* _How to complete this task_
Please copy every line below that contains the string "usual".

* _Data shown_

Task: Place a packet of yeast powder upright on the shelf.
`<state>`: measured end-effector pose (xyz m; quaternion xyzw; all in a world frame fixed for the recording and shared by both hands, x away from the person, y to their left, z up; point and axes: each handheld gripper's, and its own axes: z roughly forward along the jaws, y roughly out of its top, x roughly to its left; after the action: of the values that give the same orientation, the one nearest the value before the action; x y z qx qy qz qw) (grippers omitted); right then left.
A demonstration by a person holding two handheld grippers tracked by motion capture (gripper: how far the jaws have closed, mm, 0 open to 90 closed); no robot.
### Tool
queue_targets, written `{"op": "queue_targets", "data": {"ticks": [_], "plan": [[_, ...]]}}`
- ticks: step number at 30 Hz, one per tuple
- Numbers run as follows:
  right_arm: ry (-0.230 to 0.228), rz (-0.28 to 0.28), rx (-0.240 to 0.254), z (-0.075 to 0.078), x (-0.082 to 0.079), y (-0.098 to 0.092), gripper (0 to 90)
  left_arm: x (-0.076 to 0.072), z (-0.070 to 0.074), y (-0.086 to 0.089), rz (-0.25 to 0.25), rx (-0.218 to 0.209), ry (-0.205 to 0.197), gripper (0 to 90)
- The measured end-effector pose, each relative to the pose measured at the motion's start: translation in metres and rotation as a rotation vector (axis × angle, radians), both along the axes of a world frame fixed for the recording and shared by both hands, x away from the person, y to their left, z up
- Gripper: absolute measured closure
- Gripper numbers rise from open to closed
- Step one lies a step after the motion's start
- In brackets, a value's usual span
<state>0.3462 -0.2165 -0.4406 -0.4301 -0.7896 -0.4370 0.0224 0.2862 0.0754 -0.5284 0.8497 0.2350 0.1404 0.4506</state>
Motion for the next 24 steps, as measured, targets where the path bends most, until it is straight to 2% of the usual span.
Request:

* _Task response_
- In brackets, a value's usual span
Motion for the next 24 steps, as measured, targets where the path bends most, until it is straight to 2% of the usual span.

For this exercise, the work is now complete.